* BRIEF
Your task is to copy the stretch of lines in the records below that begins with the line containing "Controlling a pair" and ends with the line containing "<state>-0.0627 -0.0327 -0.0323", exactly as written, with nothing added.

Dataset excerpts
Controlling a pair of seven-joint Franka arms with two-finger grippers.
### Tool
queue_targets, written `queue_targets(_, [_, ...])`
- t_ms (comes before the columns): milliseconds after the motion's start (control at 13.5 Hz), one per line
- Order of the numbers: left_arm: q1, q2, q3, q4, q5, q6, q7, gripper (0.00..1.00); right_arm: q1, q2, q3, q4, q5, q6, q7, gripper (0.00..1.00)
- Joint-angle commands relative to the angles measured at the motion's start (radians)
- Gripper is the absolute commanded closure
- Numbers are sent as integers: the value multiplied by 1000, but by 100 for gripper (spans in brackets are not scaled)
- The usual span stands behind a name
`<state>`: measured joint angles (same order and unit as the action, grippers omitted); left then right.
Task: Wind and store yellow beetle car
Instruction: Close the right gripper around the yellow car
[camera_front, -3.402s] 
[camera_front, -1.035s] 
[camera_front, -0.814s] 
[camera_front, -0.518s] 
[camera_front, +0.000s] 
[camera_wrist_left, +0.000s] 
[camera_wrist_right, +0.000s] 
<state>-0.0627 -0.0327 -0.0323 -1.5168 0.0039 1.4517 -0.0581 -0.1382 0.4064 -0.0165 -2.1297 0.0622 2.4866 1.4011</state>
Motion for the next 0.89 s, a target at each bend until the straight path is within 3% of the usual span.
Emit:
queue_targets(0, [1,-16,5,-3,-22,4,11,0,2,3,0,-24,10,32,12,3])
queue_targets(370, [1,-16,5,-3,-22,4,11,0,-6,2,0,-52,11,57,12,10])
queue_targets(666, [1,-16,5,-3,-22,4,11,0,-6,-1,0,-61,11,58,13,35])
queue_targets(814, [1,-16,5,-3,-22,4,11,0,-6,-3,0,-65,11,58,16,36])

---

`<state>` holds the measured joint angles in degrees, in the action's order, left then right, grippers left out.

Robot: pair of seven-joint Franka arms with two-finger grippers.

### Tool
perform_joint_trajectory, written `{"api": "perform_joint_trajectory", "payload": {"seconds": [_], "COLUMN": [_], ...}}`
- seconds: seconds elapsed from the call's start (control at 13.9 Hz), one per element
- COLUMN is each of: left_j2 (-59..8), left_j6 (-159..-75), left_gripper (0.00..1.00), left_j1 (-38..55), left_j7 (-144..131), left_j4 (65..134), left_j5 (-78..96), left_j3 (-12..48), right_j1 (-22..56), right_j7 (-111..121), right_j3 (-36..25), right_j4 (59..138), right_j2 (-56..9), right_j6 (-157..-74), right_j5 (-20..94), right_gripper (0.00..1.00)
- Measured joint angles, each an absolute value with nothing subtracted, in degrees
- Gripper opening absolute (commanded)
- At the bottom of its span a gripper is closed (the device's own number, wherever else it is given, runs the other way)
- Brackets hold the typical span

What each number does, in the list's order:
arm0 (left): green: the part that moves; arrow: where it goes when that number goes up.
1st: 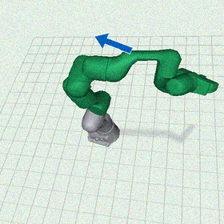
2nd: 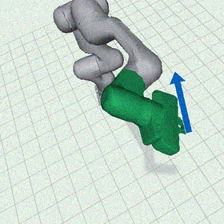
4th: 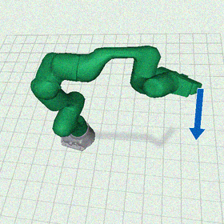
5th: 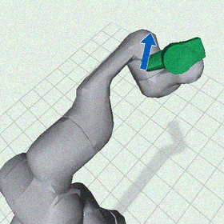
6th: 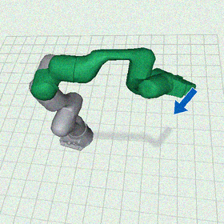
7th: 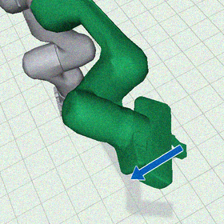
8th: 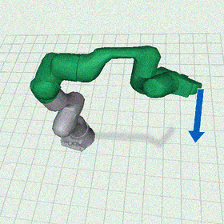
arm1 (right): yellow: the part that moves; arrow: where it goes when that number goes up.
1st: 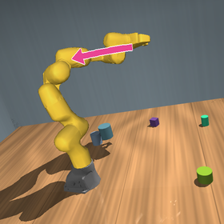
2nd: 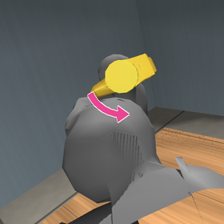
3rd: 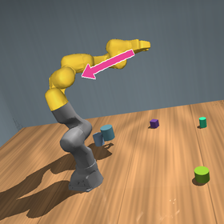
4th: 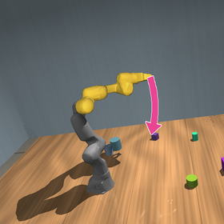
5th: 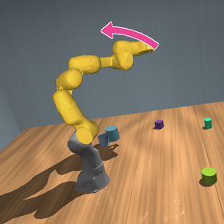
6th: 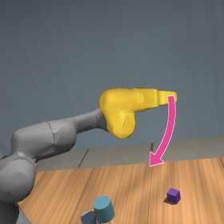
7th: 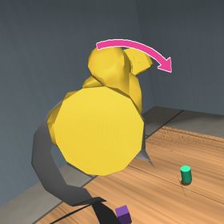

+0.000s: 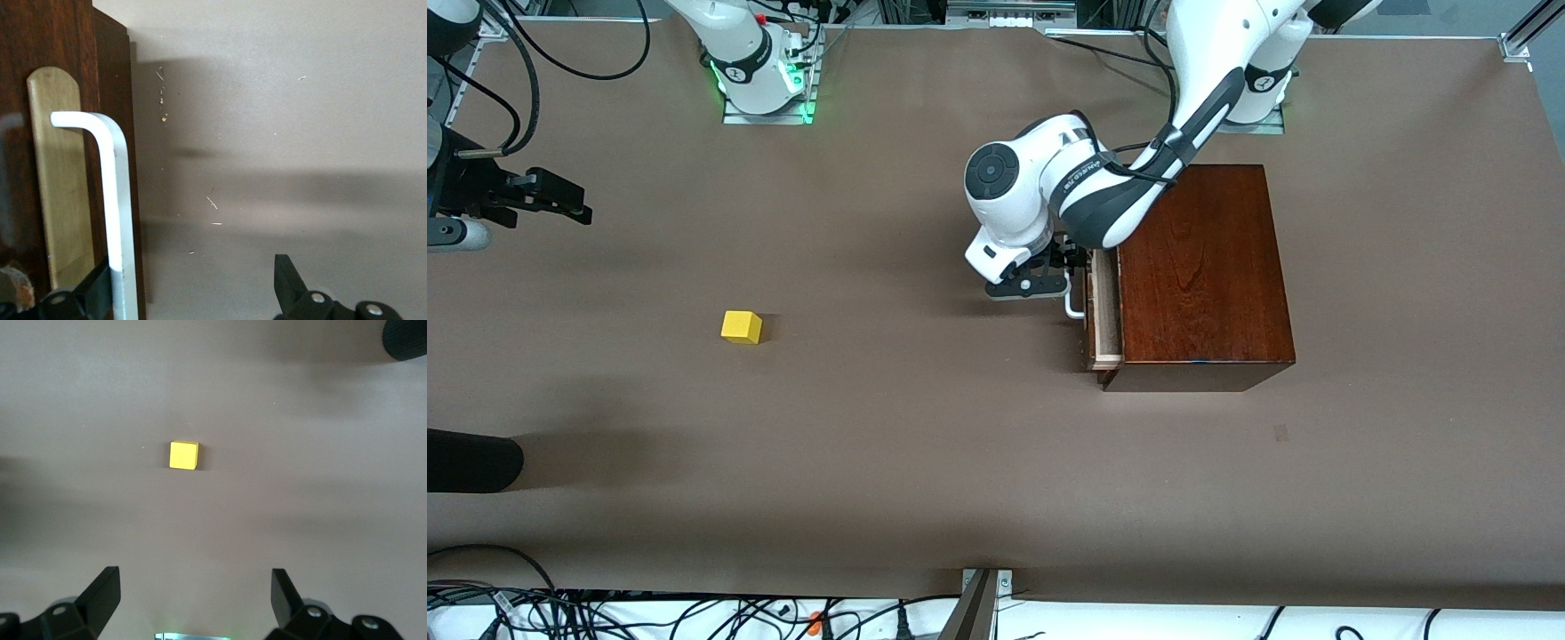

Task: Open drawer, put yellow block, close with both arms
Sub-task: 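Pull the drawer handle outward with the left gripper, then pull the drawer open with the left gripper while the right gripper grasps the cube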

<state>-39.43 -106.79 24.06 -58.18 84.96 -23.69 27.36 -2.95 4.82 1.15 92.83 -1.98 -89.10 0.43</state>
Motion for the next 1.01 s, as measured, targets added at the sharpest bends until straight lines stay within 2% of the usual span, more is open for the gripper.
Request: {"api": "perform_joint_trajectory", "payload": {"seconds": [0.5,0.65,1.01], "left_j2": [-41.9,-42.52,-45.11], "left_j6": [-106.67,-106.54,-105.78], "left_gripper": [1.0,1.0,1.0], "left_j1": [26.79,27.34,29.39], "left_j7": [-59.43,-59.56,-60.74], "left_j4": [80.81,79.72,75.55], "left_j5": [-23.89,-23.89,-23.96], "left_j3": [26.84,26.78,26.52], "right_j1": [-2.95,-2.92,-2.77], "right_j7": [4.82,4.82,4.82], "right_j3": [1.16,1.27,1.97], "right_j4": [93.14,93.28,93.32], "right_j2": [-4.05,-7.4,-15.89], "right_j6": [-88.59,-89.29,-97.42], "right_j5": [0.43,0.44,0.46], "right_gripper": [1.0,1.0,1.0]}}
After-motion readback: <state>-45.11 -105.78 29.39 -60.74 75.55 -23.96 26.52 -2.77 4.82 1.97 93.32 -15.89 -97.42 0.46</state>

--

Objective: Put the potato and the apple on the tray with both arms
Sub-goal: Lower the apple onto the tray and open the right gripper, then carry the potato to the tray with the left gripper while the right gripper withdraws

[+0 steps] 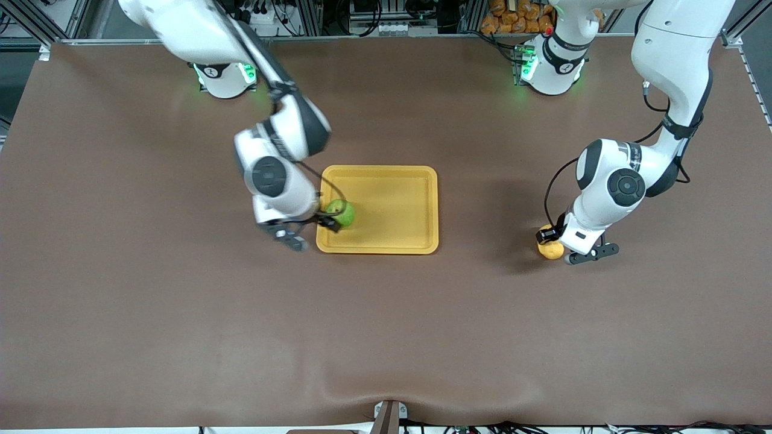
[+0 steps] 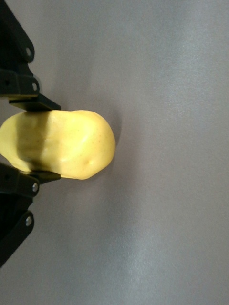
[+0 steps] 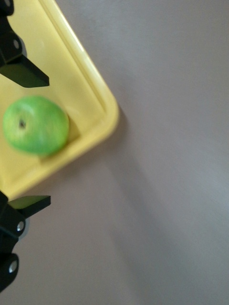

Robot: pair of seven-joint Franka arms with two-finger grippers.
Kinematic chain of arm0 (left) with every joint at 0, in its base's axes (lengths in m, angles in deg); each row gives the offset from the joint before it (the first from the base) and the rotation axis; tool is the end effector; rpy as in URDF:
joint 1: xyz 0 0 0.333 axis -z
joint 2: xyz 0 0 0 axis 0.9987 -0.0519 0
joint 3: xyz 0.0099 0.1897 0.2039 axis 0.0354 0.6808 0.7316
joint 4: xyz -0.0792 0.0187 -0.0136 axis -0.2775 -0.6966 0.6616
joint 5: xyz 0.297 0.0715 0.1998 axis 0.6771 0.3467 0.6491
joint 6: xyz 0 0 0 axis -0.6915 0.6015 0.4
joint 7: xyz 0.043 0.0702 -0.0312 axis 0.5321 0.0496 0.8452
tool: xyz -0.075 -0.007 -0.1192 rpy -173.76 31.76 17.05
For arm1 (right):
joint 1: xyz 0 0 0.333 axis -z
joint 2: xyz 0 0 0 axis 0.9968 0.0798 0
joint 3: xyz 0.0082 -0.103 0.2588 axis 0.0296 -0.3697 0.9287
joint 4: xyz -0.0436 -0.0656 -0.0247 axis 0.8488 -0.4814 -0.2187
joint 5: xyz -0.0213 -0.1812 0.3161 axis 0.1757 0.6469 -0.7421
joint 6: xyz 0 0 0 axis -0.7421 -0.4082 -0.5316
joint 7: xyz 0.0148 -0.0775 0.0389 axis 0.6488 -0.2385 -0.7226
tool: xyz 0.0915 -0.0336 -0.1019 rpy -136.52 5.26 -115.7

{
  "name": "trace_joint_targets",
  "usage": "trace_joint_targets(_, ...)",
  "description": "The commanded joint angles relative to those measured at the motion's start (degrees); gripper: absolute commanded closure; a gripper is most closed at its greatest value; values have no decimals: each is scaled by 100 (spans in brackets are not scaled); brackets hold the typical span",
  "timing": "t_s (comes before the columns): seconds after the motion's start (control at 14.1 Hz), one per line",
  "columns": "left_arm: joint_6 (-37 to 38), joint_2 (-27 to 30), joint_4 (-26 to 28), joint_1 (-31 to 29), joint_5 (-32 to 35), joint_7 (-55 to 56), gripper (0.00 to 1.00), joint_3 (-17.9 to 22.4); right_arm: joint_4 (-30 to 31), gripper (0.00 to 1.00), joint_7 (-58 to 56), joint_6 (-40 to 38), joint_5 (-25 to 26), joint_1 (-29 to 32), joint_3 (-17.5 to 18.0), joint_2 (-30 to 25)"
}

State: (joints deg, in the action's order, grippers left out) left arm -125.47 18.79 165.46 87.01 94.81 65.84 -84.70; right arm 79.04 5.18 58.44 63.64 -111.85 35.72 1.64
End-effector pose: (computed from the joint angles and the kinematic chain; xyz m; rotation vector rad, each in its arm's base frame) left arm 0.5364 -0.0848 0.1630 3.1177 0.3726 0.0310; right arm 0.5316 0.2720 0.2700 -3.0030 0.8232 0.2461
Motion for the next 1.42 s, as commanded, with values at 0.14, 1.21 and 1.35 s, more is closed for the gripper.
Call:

* TASK RESULT
Controlling a pair of seven-joint Franka arms with two-finger grippers.
### Tool
queue_targets, written `queue_targets(_, [_, ...])`
- t_ms (comes before the columns): milliseconds after the motion's start (control at 13.5 Hz), one per line
- Order of the numbers: left_arm: q1, q2, q3, q4, q5, q6, q7, gripper (0.00..1.00); right_arm: q1, q2, q3, q4, q5, q6, q7, gripper (0.00..1.00)
- Joint-angle commands relative to the angles measured at the motion's start (radians)
- Gripper is the absolute commanded closure
- Numbers are sent as integers: the value multiplied by 1000, but by 100 for gripper (spans in brackets are not scaled)
- The usual span stands behind a name
`<state>`: measured joint angles (same order and unit as the action, grippers omitted); left then right.
Task: Wind and store yellow beetle car
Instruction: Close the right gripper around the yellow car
[camera_front, -3.402s] 
[camera_front, -1.035s] 
[camera_front, -0.814s] 
[camera_front, -0.518s] 
[camera_front, +0.000s] 
[camera_wrist_left, +0.000s] 
[camera_wrist_right, +0.000s] 
<state>-0.0627 -0.0327 -0.0323 -1.5168 0.0039 1.4517 -0.0581 -0.1382 0.4064 -0.0165 -2.1297 0.0622 2.4866 1.4011</state>

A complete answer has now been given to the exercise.